Time-frequency domain analysis

Corresponding to the time domain analysis, we also observed a significant difference in the time-frequency domain analysis around the Fz electrode in the time window of 150−250 ms and the Pz electrode in the time window of 300−450 ms between stimuli. Paired t-tests were again calculated between the stimuli (see Table 1). For the time-frequency domain analysis, Target 1 and Target 2 showed prominent event-related oscillation (ERO) without significant power difference in the low-frequency range from 1 to 3 Hz around the Fz electrode in 150−250 ms. However, the standard stimulus did not show a high-level frequency response. In the 300−450 ms time window, all stimuli showed high energy features from 1 to 3 Hz. Target 1 and Target 2 significantly differed in their frequency response around the Pz electrode, but there was no difference between the standard stimulus and Target 1 or between the standard stimulus and Target 2. The details are shown in Figure 5D, and the statistical results can be found in Table 1.

Discussion

The current study investigated the brain signal response from stimuli within a repeating rhythm, which are essential elements of paintings, graphic design, and architectural design. The stimuli used in this study were basic and straightforward in appearance. They were represented as components in artwork with an aesthetic appeal (e.g., Deicher, 1999; Locher et al., 2005; Kılıçaslan and Kuloglu, 2015). The experiment simulated the process in which people recognize artifacts with repeating graphics from the natural environment. The scattered graphic was set as the experiment’s natural irregular graphic and a standard stimulus. Target 1 with a middle-grade repeating rhythm and Target 2 with a high-grade repeating rhythm needed to be recognized from scattered graphics with keyboard input. Moreover, it was a competitive recognition process between Target 1 and Target 2, because they all needed responses from participants. The study explored the neural correlates of the basic cognitive processes, focusing on attention grasping and other processes behind the perception of repeating graphics. The study intended to construct a foundation for future research that may set more complex art pieces composed of repeating graphics as the aesthetic objects in the experiment.

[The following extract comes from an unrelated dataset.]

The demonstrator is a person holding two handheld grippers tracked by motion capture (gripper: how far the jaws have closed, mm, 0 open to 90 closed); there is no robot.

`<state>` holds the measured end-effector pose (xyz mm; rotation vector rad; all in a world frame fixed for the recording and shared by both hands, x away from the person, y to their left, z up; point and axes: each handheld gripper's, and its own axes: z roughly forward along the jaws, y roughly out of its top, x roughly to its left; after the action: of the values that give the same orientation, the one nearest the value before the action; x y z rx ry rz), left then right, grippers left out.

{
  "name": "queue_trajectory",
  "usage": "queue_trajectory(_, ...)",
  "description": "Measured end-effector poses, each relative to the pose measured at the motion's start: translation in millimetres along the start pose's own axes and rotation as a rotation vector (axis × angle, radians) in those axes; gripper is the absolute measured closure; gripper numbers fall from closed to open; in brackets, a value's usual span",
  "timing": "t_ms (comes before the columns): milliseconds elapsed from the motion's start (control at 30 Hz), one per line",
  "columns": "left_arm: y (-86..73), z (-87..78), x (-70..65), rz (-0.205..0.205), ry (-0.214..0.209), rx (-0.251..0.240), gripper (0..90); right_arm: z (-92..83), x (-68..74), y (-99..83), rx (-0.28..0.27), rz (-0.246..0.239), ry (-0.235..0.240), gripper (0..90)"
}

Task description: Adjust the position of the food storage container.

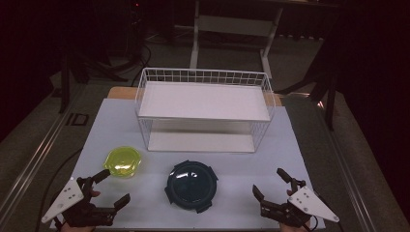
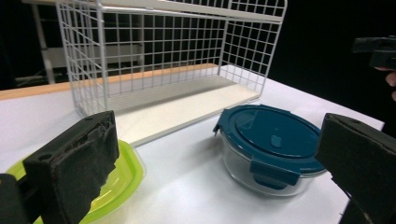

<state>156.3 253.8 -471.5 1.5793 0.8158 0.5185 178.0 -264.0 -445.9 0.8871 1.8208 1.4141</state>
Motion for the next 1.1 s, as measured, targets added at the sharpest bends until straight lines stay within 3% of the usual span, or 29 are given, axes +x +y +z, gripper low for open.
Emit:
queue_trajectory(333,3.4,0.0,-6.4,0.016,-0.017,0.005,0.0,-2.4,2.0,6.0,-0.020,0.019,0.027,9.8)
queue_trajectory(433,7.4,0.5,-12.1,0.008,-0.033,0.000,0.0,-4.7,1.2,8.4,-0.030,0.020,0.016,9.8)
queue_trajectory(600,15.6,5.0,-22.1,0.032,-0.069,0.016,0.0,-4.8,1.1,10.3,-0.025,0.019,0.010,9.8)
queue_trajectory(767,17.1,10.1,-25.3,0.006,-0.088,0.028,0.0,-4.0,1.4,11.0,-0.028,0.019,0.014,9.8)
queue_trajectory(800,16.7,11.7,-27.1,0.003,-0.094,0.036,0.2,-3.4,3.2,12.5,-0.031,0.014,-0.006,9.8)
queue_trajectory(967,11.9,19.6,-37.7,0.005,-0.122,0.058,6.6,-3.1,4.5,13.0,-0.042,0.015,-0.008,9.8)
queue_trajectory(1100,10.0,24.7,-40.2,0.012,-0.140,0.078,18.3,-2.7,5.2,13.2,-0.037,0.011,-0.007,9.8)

There were significant P2 components around the Fz electrode and the P300 (P3b) components were around the Pz electrode for the variable stimuli. These results were similar to earlier studies on P2 and P300 (P3b) with related topographies. Target 1 and Target 2 had a larger amplitude for the P2 component around the Fz electrode at the time window of 150−250 ms than the standard stimulus. Meanwhile, Target 1 and Target 2 showed considerable P300 (P3b) components compared to the standard stimuli at the time window of 300−450 ms around the Pz electrode (Luck and Hillyard, 1994; Kramer et al., 1995). The time-frequency domain analysis showed that Target 1 and Target 2 induced higher energy than the standard stimulus at a 150−250 ms time window, supporting the P2 components observed in the same time window. In addition, the wave feature of the time-frequency domain analysis in this study corresponded with earlier research, in that delta (0−3 Hz) and theta (4−7 Hz) waves were related to the deviating stimuli (Target 1 and Target 2 here) in the oddball paradigm. Meanwhile, the time-frequency domain analysis showed earlier theta waves around the anterior lobe and later delta waves around the posterior lobe for the three stimuli, also corresponding to earlier research (Başar-Eroglu et al., 1992; Demiralp et al., 2001).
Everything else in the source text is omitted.